* PROBLEM
Word for word, restate the data that follows, omitting the images.

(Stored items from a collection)
====

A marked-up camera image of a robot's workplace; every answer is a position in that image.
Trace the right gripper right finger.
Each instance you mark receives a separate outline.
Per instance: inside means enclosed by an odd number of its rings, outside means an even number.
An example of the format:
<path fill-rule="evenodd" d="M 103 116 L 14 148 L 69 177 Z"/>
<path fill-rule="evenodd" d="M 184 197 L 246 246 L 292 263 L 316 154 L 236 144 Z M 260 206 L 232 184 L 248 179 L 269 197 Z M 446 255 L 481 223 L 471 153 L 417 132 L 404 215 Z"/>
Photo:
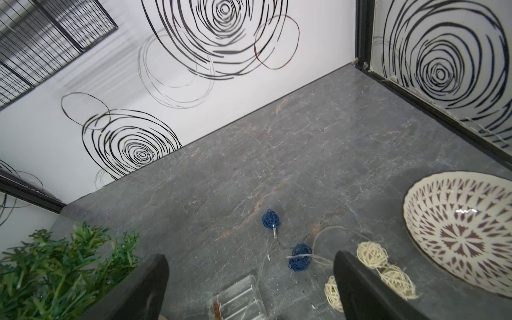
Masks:
<path fill-rule="evenodd" d="M 348 320 L 427 318 L 347 251 L 337 252 L 333 273 Z"/>

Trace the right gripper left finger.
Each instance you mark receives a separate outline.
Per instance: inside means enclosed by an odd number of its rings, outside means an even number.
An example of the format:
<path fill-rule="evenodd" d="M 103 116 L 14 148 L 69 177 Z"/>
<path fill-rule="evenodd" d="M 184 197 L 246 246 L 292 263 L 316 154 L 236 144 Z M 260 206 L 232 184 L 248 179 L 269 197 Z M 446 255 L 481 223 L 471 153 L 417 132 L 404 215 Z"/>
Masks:
<path fill-rule="evenodd" d="M 158 319 L 168 279 L 166 257 L 154 254 L 80 318 Z"/>

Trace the rattan ball string lights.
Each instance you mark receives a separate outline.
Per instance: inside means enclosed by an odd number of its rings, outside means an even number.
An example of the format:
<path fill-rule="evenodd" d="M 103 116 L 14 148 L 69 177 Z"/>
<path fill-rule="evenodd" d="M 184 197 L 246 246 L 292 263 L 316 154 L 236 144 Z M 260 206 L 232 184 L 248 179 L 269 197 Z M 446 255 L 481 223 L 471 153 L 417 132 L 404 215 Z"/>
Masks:
<path fill-rule="evenodd" d="M 266 254 L 270 254 L 274 244 L 279 244 L 277 230 L 280 227 L 280 218 L 276 212 L 268 209 L 261 217 L 265 228 L 272 230 L 273 241 L 267 248 Z M 305 271 L 312 262 L 324 267 L 332 267 L 333 261 L 315 254 L 315 243 L 310 247 L 305 243 L 296 245 L 290 256 L 286 257 L 288 268 L 293 272 Z M 404 300 L 415 300 L 418 298 L 416 286 L 411 278 L 397 265 L 389 262 L 389 255 L 377 242 L 370 241 L 368 237 L 364 242 L 357 245 L 356 256 L 358 260 L 368 269 L 376 270 L 381 281 Z M 335 278 L 331 276 L 324 288 L 325 297 L 329 305 L 336 311 L 343 313 L 341 297 L 335 284 Z"/>

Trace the small green christmas tree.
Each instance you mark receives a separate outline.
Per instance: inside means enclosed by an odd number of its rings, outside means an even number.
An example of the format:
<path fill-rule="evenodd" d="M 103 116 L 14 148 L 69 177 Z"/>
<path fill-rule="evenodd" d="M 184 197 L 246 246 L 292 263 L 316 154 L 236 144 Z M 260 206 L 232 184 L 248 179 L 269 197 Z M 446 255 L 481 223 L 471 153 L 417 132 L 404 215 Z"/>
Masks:
<path fill-rule="evenodd" d="M 139 266 L 136 231 L 113 238 L 84 223 L 67 238 L 30 238 L 1 258 L 2 319 L 78 319 Z"/>

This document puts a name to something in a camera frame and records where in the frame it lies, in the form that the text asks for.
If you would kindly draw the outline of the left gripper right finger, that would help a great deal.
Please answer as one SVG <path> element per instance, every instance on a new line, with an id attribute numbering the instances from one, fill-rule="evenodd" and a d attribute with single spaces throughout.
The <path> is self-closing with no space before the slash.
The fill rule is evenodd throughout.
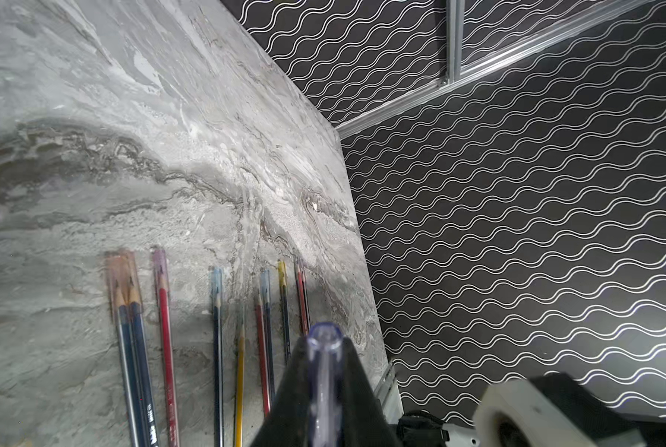
<path id="1" fill-rule="evenodd" d="M 401 446 L 386 422 L 353 342 L 341 342 L 338 446 Z"/>

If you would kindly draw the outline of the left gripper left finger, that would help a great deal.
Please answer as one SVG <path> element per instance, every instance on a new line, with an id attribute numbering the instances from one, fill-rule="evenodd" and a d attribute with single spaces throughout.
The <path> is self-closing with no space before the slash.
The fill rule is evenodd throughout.
<path id="1" fill-rule="evenodd" d="M 313 372 L 308 337 L 299 338 L 289 360 L 271 410 L 251 443 L 254 447 L 309 445 Z"/>

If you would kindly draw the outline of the clear purple pencil cap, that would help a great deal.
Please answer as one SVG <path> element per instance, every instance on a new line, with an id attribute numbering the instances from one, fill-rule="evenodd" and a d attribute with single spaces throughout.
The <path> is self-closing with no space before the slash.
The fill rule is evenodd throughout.
<path id="1" fill-rule="evenodd" d="M 315 324 L 306 338 L 309 361 L 309 446 L 342 445 L 343 335 L 332 322 Z"/>

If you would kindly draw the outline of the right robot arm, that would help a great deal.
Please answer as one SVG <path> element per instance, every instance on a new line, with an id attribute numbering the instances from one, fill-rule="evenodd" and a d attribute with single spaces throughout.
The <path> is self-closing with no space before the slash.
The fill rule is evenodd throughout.
<path id="1" fill-rule="evenodd" d="M 414 410 L 392 430 L 404 446 L 666 446 L 666 422 L 621 415 L 567 374 L 488 387 L 473 423 Z"/>

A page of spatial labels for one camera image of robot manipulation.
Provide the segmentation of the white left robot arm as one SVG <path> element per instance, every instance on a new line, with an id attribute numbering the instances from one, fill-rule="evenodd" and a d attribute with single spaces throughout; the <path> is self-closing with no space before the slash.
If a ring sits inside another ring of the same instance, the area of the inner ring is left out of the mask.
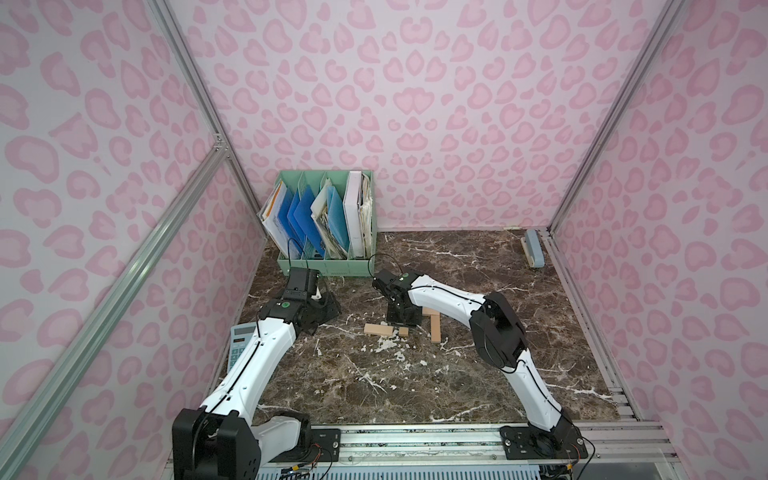
<path id="1" fill-rule="evenodd" d="M 340 314 L 319 276 L 314 269 L 292 269 L 284 288 L 259 311 L 254 333 L 225 378 L 198 408 L 176 416 L 174 478 L 255 479 L 275 459 L 310 468 L 331 457 L 325 441 L 314 438 L 306 414 L 286 412 L 253 423 L 266 386 L 296 339 Z"/>

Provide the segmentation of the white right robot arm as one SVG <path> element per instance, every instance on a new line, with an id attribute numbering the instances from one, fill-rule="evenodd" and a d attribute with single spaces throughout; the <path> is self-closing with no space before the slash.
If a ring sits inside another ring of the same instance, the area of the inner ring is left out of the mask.
<path id="1" fill-rule="evenodd" d="M 555 452 L 586 442 L 538 373 L 525 327 L 504 295 L 466 292 L 417 272 L 382 270 L 372 286 L 387 300 L 392 323 L 413 325 L 428 308 L 466 326 L 477 355 L 504 375 L 521 402 L 538 448 Z"/>

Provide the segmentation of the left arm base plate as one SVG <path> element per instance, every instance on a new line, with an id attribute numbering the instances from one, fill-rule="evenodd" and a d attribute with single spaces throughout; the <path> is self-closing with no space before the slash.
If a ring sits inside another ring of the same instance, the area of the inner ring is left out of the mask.
<path id="1" fill-rule="evenodd" d="M 315 428 L 303 432 L 299 443 L 293 449 L 279 454 L 272 463 L 308 463 L 318 458 L 319 462 L 337 462 L 341 446 L 341 430 L 338 428 Z"/>

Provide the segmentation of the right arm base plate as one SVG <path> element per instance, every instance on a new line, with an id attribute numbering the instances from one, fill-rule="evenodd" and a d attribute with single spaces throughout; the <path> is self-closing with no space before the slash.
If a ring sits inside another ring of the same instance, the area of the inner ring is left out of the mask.
<path id="1" fill-rule="evenodd" d="M 530 425 L 502 426 L 499 434 L 507 460 L 581 461 L 590 456 L 580 430 L 568 422 L 552 432 Z"/>

====

* EXERCISE ANSWER
A marked-up camera image of a robot's workplace; every answer is a position in that image.
Trace the right gripper right finger.
Each instance you mark receives a separate outline.
Per instance: inside means enclosed by an odd number of its rings, outside means an even number.
An example of the format:
<path fill-rule="evenodd" d="M 103 116 L 14 148 L 69 177 Z"/>
<path fill-rule="evenodd" d="M 184 197 L 246 246 L 292 263 L 316 154 L 236 144 Z M 260 206 L 232 184 L 248 179 L 269 197 Z M 446 255 L 481 223 L 471 153 L 417 132 L 404 215 Z"/>
Photo:
Masks:
<path fill-rule="evenodd" d="M 348 320 L 427 318 L 347 251 L 337 252 L 333 273 Z"/>

Trace the right gripper left finger.
Each instance you mark receives a separate outline.
Per instance: inside means enclosed by an odd number of its rings, outside means an even number.
An example of the format:
<path fill-rule="evenodd" d="M 103 116 L 14 148 L 69 177 Z"/>
<path fill-rule="evenodd" d="M 184 197 L 246 246 L 292 263 L 316 154 L 236 144 Z M 260 206 L 232 184 L 248 179 L 269 197 Z M 446 255 L 481 223 L 471 153 L 417 132 L 404 215 Z"/>
Masks:
<path fill-rule="evenodd" d="M 158 319 L 168 279 L 166 257 L 154 254 L 80 318 Z"/>

Trace the rattan ball string lights.
Each instance you mark receives a separate outline.
Per instance: inside means enclosed by an odd number of its rings, outside means an even number.
An example of the format:
<path fill-rule="evenodd" d="M 103 116 L 14 148 L 69 177 Z"/>
<path fill-rule="evenodd" d="M 184 197 L 246 246 L 292 263 L 316 154 L 236 144 Z M 260 206 L 232 184 L 248 179 L 269 197 Z M 446 255 L 481 223 L 471 153 L 417 132 L 404 215 Z"/>
Masks:
<path fill-rule="evenodd" d="M 266 254 L 270 254 L 274 244 L 279 244 L 277 230 L 280 227 L 280 218 L 276 212 L 268 209 L 261 217 L 265 228 L 272 230 L 273 241 L 267 248 Z M 305 271 L 312 262 L 324 267 L 332 267 L 333 261 L 315 254 L 315 243 L 310 247 L 305 243 L 296 245 L 290 256 L 286 257 L 288 268 L 293 272 Z M 404 300 L 415 300 L 418 298 L 416 286 L 411 278 L 397 265 L 389 262 L 389 255 L 377 242 L 370 241 L 368 237 L 364 242 L 357 245 L 356 256 L 358 260 L 368 269 L 376 270 L 381 281 Z M 335 278 L 331 276 L 324 288 L 325 297 L 329 305 L 336 311 L 343 313 L 341 297 L 335 284 Z"/>

Trace the small green christmas tree.
Each instance you mark receives a separate outline.
Per instance: inside means enclosed by an odd number of its rings, outside means an even number.
An example of the format:
<path fill-rule="evenodd" d="M 103 116 L 14 148 L 69 177 Z"/>
<path fill-rule="evenodd" d="M 184 197 L 246 246 L 292 263 L 316 154 L 236 144 Z M 260 206 L 232 184 L 248 179 L 269 197 Z M 446 255 L 481 223 L 471 153 L 417 132 L 404 215 Z"/>
Masks:
<path fill-rule="evenodd" d="M 139 266 L 136 231 L 113 238 L 84 223 L 67 238 L 30 238 L 1 258 L 2 319 L 78 319 Z"/>

This document puts a name to something in a camera frame and records where in the frame it lies, in the form that the text asks for.
If you would kindly draw the outline of the left gripper right finger, that would help a great deal.
Please answer as one SVG <path> element per instance, every instance on a new line, with an id attribute numbering the instances from one, fill-rule="evenodd" and a d attribute with single spaces throughout.
The <path> is self-closing with no space before the slash.
The fill rule is evenodd throughout.
<path id="1" fill-rule="evenodd" d="M 401 446 L 386 422 L 353 342 L 341 342 L 338 446 Z"/>

If you would kindly draw the outline of the left gripper left finger, that would help a great deal.
Please answer as one SVG <path> element per instance, every instance on a new line, with an id attribute numbering the instances from one, fill-rule="evenodd" and a d attribute with single spaces throughout.
The <path> is self-closing with no space before the slash.
The fill rule is evenodd throughout.
<path id="1" fill-rule="evenodd" d="M 313 372 L 308 337 L 299 338 L 289 360 L 271 410 L 251 443 L 254 447 L 309 445 Z"/>

If you would kindly draw the outline of the clear purple pencil cap, that would help a great deal.
Please answer as one SVG <path> element per instance, every instance on a new line, with an id attribute numbering the instances from one, fill-rule="evenodd" and a d attribute with single spaces throughout.
The <path> is self-closing with no space before the slash.
The fill rule is evenodd throughout.
<path id="1" fill-rule="evenodd" d="M 315 324 L 306 338 L 309 361 L 309 446 L 342 445 L 343 335 L 332 322 Z"/>

If you would kindly draw the outline of the right robot arm, that would help a great deal.
Please answer as one SVG <path> element per instance, every instance on a new line, with an id attribute numbering the instances from one, fill-rule="evenodd" and a d attribute with single spaces throughout.
The <path> is self-closing with no space before the slash.
The fill rule is evenodd throughout.
<path id="1" fill-rule="evenodd" d="M 414 410 L 392 430 L 404 446 L 666 446 L 666 422 L 621 415 L 567 374 L 488 387 L 473 423 Z"/>

A page of spatial labels for one camera image of robot manipulation.
Provide the segmentation of the white left robot arm as one SVG <path> element per instance, every instance on a new line, with an id attribute numbering the instances from one, fill-rule="evenodd" and a d attribute with single spaces throughout; the <path> is self-closing with no space before the slash.
If a ring sits inside another ring of the same instance, the area of the inner ring is left out of the mask.
<path id="1" fill-rule="evenodd" d="M 340 314 L 319 276 L 314 269 L 292 269 L 284 288 L 259 311 L 254 333 L 225 378 L 198 408 L 176 416 L 174 478 L 255 479 L 275 459 L 310 468 L 331 457 L 325 441 L 314 438 L 306 414 L 286 412 L 253 423 L 266 386 L 296 339 Z"/>

Provide the segmentation of the white right robot arm as one SVG <path> element per instance, every instance on a new line, with an id attribute numbering the instances from one, fill-rule="evenodd" and a d attribute with single spaces throughout; the <path> is self-closing with no space before the slash.
If a ring sits inside another ring of the same instance, the area of the inner ring is left out of the mask.
<path id="1" fill-rule="evenodd" d="M 555 452 L 586 442 L 538 373 L 525 327 L 504 295 L 466 292 L 417 272 L 382 270 L 372 286 L 387 300 L 392 323 L 413 325 L 428 308 L 466 326 L 477 355 L 504 375 L 521 402 L 538 448 Z"/>

Provide the segmentation of the left arm base plate as one SVG <path> element per instance, every instance on a new line, with an id attribute numbering the instances from one, fill-rule="evenodd" and a d attribute with single spaces throughout; the <path> is self-closing with no space before the slash.
If a ring sits inside another ring of the same instance, the area of the inner ring is left out of the mask.
<path id="1" fill-rule="evenodd" d="M 315 428 L 303 432 L 299 443 L 293 449 L 279 454 L 272 463 L 308 463 L 318 458 L 319 462 L 337 462 L 341 446 L 341 430 L 338 428 Z"/>

Provide the segmentation of the right arm base plate as one SVG <path> element per instance, every instance on a new line, with an id attribute numbering the instances from one, fill-rule="evenodd" and a d attribute with single spaces throughout; the <path> is self-closing with no space before the slash.
If a ring sits inside another ring of the same instance, the area of the inner ring is left out of the mask.
<path id="1" fill-rule="evenodd" d="M 530 425 L 502 426 L 499 434 L 507 460 L 581 461 L 590 456 L 580 430 L 568 422 L 552 432 Z"/>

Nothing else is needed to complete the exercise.